> Requirement: Each line from the one containing "Question: Where is the right gripper left" to the end of the entries below must be restated exactly, and no other line should appear.

> Entries provided:
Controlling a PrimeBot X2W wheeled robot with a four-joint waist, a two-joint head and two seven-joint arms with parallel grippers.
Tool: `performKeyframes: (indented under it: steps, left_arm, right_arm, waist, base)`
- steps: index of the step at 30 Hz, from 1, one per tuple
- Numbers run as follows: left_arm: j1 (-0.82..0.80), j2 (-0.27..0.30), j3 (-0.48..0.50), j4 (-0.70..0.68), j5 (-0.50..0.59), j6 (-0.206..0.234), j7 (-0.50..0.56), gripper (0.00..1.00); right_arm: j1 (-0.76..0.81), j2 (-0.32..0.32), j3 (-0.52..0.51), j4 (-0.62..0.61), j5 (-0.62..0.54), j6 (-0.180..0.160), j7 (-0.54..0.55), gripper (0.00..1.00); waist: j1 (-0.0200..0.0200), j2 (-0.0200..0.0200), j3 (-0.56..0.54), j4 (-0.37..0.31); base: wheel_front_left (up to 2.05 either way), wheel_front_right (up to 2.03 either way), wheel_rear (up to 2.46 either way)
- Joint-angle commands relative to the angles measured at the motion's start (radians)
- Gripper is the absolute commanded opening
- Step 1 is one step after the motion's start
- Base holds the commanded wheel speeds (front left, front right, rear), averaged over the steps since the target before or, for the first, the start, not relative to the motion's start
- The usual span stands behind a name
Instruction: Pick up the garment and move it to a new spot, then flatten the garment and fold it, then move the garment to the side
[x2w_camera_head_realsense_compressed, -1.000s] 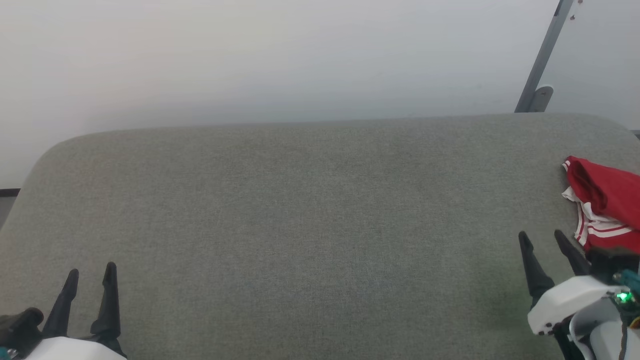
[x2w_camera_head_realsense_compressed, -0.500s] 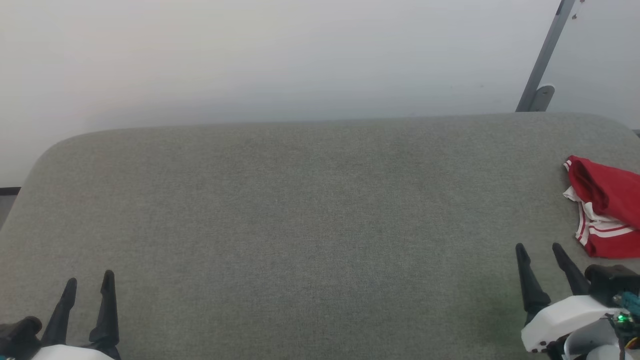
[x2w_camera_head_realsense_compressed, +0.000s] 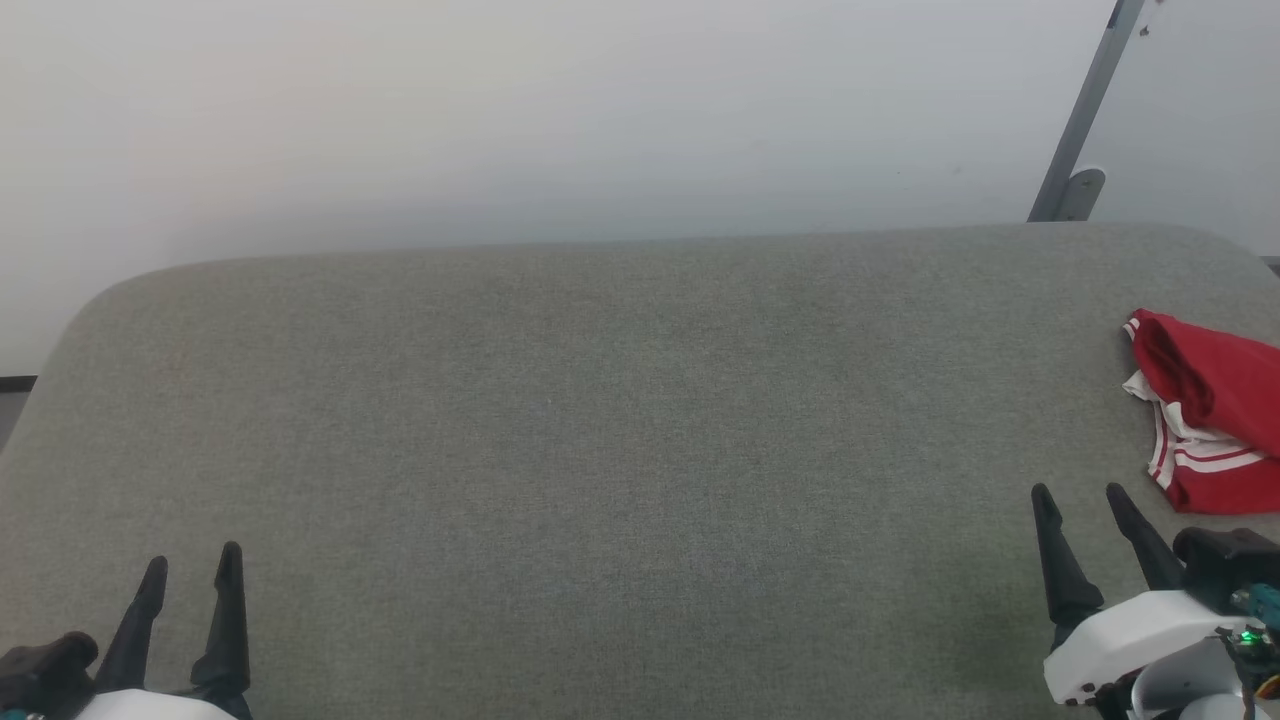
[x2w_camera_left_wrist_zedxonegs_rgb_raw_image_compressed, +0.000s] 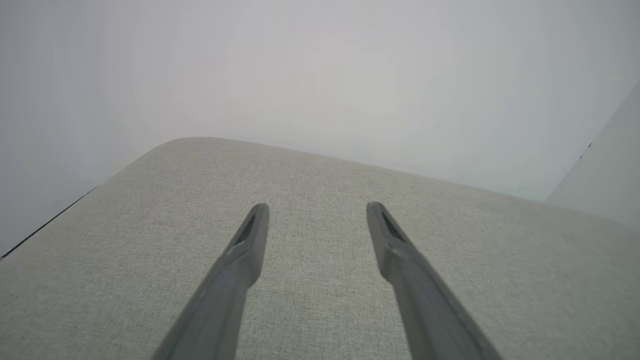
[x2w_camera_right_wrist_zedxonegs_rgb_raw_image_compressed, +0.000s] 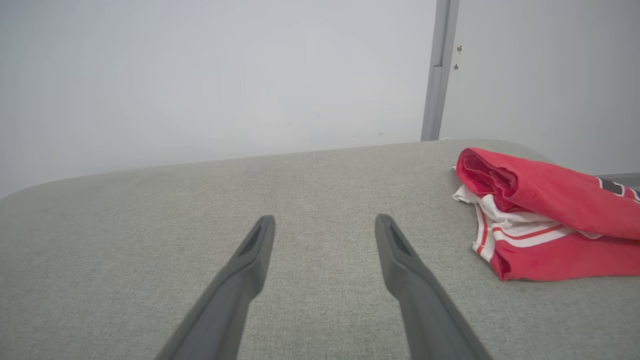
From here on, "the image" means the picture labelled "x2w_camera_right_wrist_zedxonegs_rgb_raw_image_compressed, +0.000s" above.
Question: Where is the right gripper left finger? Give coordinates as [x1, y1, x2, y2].
[155, 215, 277, 360]

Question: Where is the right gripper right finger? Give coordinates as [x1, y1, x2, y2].
[374, 213, 493, 360]

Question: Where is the red basketball jersey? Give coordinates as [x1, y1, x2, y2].
[451, 147, 640, 282]

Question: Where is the grey door frame post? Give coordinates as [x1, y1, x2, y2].
[420, 0, 461, 142]

> Response box:
Question: Where is the right gripper left finger? Give coordinates as [x1, y1, x2, y2].
[155, 215, 277, 360]

Question: Where is the right gripper right finger? Give coordinates as [x1, y1, x2, y2].
[374, 213, 493, 360]

Question: Where is the red basketball jersey? Give coordinates as [x1, y1, x2, y2].
[451, 147, 640, 282]

Question: Where is the grey door frame post? Give coordinates as [x1, y1, x2, y2].
[420, 0, 461, 142]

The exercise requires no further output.